He was the top surgeon in the Continental Army during the Revolutionary War, appointed by Washington, but he actually butted heads with Washington until later on. Very interesting history.....

A quote from him:

“Unless we put medical freedom into the Constitution, the time will come
when medicine will organize into an undercover dictatorship to restrict
the art of healing to one class of Men and deny equal privileges to
others; the Constitution of the Republic should make a Special
privilege for medical freedoms as well as religious freedom.”
- Benjamin Rush


He also made what he called a 'Moral Thermometer', which i find absolutely fascinating:

While Dr Rush was uncertain what to do for the mentally ill, he knew that chains and dungeons (the practice of the time) were not the answer.
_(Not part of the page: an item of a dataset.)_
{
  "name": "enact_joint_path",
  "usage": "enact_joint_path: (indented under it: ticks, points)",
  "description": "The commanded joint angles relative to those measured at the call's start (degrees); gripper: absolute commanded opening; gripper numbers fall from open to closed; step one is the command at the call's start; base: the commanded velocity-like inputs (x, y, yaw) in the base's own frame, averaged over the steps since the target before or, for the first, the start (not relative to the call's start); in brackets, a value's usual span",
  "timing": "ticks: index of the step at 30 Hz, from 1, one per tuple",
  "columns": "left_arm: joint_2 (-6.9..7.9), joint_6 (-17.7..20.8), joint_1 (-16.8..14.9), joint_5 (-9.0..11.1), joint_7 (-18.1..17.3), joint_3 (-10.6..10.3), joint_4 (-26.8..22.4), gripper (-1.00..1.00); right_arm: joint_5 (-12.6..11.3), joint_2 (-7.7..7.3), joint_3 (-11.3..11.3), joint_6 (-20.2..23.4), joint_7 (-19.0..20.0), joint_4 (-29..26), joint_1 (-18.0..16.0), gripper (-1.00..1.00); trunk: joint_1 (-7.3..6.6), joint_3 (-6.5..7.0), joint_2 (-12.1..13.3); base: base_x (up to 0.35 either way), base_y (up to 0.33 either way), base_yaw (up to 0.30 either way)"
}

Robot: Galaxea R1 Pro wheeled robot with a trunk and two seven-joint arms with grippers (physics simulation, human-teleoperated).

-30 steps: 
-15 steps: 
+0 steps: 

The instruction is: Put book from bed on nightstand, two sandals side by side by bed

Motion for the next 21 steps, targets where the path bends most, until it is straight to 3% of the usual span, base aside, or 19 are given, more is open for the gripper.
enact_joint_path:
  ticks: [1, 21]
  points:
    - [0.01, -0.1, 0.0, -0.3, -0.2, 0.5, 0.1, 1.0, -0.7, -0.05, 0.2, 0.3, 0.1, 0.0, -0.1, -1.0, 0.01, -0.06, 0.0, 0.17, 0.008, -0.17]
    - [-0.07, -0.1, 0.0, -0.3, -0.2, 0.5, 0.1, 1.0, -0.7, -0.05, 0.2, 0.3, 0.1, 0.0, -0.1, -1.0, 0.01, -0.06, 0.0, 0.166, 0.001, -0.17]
He took patients from that drudgery and placed them in a "normal" hospital setting.[citation needed] This alone resulted in a number of patients recovering sufficiently to return to society.[citation needed] For this reason his approach is officially referred to as the Moral Therapy.


Mental Health

Rush is considered the "Father of American Psychiatry", publishing the first textbook on the subject in the United States, Medical Inquiries and Observations upon the Diseases of the Mind (1812).He undertook to classify different forms of mental illness and to theorize as to their causes and possible cures. Rush believed (incorrectly) that many mental illnesses were caused by disruptions of the blood circulation, and treated them with devices meant to improve circulation to the brain such as a restraining chair and a centrifugal spinning board. After seeing mental patients in appalling conditions in the Pennsylvania Hospital, Rush led a successful campaign in 1792 for the state to build a separate mental ward where the patients could be kept in more humane conditions.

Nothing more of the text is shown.